FIGURE 4.

Differential activity of RIG-I motif III mutant reflects endogenous RIG-I signaling. A, luciferase reporter gene assay assessing RIG-I motif III mutant (MIII) reporter gene signaling activity in HeLa, Vero, 2fTGH, HEK293T, and Huh 7.5 cells. Cells were transfected with IFNβ promotor luciferase reporter gene plasmids and expression vectors for RIG-I (wt) or mutant. B and C, titration of RIG-I wild type and RIG-I motif III mutant. HEK293T cells were transfected with IFNβ reporter gene plasmids, 0.5 μg of RIG-I wild type expression vector, and increasing amounts of RIG-I motif III mutant expression vector (B). 0.5 μg of RIG-I motif III mutant expression vector and increasing amounts of RIG-I wild type expression vector were used in a similar assay (C). Each transfection reaction contained 1.25 μg of total DNA, using empty vector plasmid DNA for all assays. Parallel samples were left unstimulated (white) or infected with 3 × 10⁶ PFU Sendai virus (black), strain Cantell, for 6 h prior to lysis and luciferase assay. Values are normalized to the stimulated wild type sample. Representative data for at least two independent experiments are shown. Error bars depict standard deviation of triplicate samples. Ve, vector control; wt, wild type.

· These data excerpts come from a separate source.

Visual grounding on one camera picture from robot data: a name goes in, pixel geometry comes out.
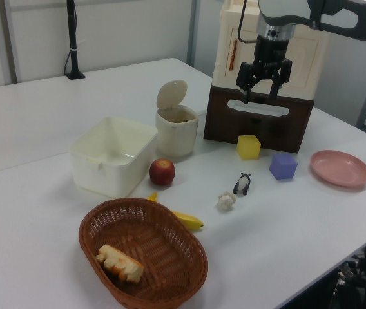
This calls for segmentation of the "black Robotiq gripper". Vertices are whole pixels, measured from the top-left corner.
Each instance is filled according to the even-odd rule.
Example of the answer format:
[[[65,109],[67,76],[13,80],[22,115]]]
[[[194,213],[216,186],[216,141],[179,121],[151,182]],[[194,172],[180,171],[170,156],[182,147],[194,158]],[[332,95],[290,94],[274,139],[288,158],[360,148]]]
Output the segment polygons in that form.
[[[251,89],[265,79],[264,69],[273,68],[270,98],[276,98],[283,84],[288,83],[293,62],[286,58],[289,40],[274,40],[258,35],[253,63],[240,65],[236,85],[242,92],[242,102],[249,103]]]

D, model scheme summarizing the apparent cross-talk between RIG-I (wt) and RIG-I motif III mutant (MIII) signaling activity when expressed alone (left) in absence (basal) or presence of Sendai virus (SeV), or when co-expressed in a titration experiment (right). Triangles indicate increasing abundance. For further explanation see text.